What a Firecracker snapshot is

A snapshot is just a frozen copy of everything a microVM needs to keep running: its guest memory plus the internal state of the VM itself. Firecracker splits this into two files:

  1. A memory file — a dump of the guest’s RAM.
  2. A microVM state file — everything else: the vCPU registers, the state of the emulated devices, and Firecracker’s bookkeeping.

Notice what’s not in there: the root filesystem and the kernel image. Those files are referenced in the snapshot, but data is loaded from them on-demand so you’ll have to provide them again during the microVM resume.

Demonstration

To demonstrate snapshots in action, we’re going to create a small Flask server that responds to GET /count by returning how many times it’s been called. The counter lives in memory, so it’ll be preserved across snapshots.

# root/counter.py
from flask import Flask, jsonify
app = Flask(__name__)
count = 0

@app.get("/count")
def get_count():
    global count
    count += 1
    return jsonify(count=count)

if __name__ == "__main__":
    app.run(host="0.0.0.0", port=8000)

We’ll bake this server into the rootfs so that it’s started automatically when the microvm starts.

# /etc/init.d/counter-server
#!/sbin/openrc-run

name="counter-server"
description="In-memory hit counter (Flask) for the snapshot demo"
command="/usr/bin/python3"
command_args="/root/counter.py"
command_background=true
pidfile="/run/counter-server.pid"

depend() {
    need guest-networking
}

The command_background=true line tells OpenRC to daemonize the process for us, and depend() makes sure networking is up before the server starts.

Finally, we update the Dockerfile to install Flask and register the service in the default runlevel. counter.py lives in the root/ directory that’s already copied into the image, so there’s no new COPY to add:

  # Download dependencies
  RUN apk add --update --no-cache \
      openrc \
-     util-linux
+     util-linux \
+     python3 \
+     py3-flask

  RUN rc-update add boot-arg-logger \
-     && rc-update add guest-networking
+     && rc-update add guest-networking \
+     && rc-update add counter-server

Once the rootfs is rebuilt with this service registered, the guest comes up at 10.200.0.2:8000 and we can curl our counting service.

Taking a snapshot

Let’s start with firecracker booted with our new rootfs

rm -f /tmp/firecracker.socket \
&& /tmp/firecracker \
    --api-sock /tmp/firecracker.socket \
    --config-file ./vmconfig.json

Once it’s up, we can reach the counter from the host at 10.200.0.2:8000. Let’s hit it a few times so it has some in-memory state worth preserving:

$ curl -s http://10.200.0.2:8000/count
{"count":1}
$ curl -s http://10.200.0.2:8000/count
{"count":2}
$ curl -s http://10.200.0.2:8000/count
{"count":3}

The counter is now at 3, living in the Flask process’s memory.
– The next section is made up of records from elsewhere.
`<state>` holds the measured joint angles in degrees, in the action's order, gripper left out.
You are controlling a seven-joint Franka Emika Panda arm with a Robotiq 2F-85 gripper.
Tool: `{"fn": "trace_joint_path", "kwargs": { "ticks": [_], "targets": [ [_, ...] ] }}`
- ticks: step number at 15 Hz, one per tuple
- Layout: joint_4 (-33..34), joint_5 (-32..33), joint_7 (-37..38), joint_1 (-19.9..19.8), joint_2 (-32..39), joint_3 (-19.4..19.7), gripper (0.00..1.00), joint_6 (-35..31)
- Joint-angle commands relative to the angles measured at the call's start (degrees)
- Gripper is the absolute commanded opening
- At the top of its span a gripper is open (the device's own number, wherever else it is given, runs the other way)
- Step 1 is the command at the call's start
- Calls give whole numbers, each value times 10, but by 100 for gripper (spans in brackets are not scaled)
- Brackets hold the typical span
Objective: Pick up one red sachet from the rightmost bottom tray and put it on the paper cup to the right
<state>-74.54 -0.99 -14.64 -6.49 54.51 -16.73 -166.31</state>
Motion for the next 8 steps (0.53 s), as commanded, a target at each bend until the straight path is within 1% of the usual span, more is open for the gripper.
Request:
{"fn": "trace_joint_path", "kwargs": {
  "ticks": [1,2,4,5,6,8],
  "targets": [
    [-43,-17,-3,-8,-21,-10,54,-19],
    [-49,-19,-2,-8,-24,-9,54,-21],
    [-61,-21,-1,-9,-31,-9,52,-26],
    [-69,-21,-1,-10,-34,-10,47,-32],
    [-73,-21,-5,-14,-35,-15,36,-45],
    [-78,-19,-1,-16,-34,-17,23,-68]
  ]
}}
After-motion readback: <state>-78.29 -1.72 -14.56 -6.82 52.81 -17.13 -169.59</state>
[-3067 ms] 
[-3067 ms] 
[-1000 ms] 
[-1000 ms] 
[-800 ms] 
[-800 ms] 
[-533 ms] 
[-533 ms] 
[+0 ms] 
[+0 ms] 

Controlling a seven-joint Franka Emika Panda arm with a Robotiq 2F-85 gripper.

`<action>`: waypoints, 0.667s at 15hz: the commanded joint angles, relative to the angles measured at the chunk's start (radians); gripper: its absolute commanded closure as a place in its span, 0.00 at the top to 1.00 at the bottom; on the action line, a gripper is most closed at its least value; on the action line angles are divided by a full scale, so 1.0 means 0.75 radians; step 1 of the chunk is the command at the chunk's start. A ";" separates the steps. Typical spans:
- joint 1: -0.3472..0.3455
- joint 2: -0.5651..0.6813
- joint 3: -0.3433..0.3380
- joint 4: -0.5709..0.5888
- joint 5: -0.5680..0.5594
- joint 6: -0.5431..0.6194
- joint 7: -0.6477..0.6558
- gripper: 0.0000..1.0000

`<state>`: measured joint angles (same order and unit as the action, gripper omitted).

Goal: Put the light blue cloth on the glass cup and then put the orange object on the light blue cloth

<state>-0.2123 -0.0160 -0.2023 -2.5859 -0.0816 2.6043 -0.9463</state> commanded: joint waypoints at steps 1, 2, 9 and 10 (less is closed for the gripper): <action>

This is the state the snapshot will capture.

Create the snapshot

In order to take a snapshot, we first have to pause a microVM. Afterwards, we can create a snapshot via the PUT /snapshot/create API, which contains the snapshot type (for now, we’ll create Full snapshot), and the paths to the memory (mem_file_path) & microVM state file (snapshot_path).

curl -s -X PATCH --unix-socket /tmp/firecracker.socket \
    http://localhost/vm \
    -H 'Content-Type: application/json' \
    -d '{"state": "Paused"}'

curl -s -X PUT --unix-socket /tmp/firecracker.socket \
    http://localhost/snapshot/create \
    -H 'Content-Type: application/json' \
    -d '{
        "snapshot_type": "Full",
        "snapshot_path": "/tmp/snapshot.file",
        "mem_file_path": "/tmp/mem.file"
    }'

This leaves us with our two snapshot artifacts on disk:

$ ls -lh /tmp/snapshot.file /tmp/mem.file
-rw-rw-r-- 1 root root 128M /tmp/mem.file # Firecracker default memory size is 128M
-rw-rw-r-- 1 root root  15K /tmp/snapshot.file

Restoring from a snapshot

Now let’s try restoring a new microVM from that snapshot. First we’ll kill the existing firecracker process

pkill firecracker

To restore, we start a fresh Firecracker process pointed at a new API socket. We don’t need to pass configuration anymore because that configuration lives inside the vm state file.

rm -f /tmp/restored.socket \
&& /tmp/firecracker --api-sock /tmp/restored.socket

Then we load the snapshot with a PUT to /snapshot/load, handing it the two files we created earlier and asking it to resume the microVM:

curl -s -X PUT --unix-socket /tmp/restored.socket \
    http://localhost/snapshot/load \
    -H 'Content-Type: application/json' \
    -d '{
        "snapshot_path": "/tmp/snapshot.file",
        "mem_backend": {
            "backend_type": "File",
            "backend_path": "/tmp/mem.file"
        },
        "resume_vm": true
    }'

If we hit the counter again, we’ll see that state was persisted across microVMs!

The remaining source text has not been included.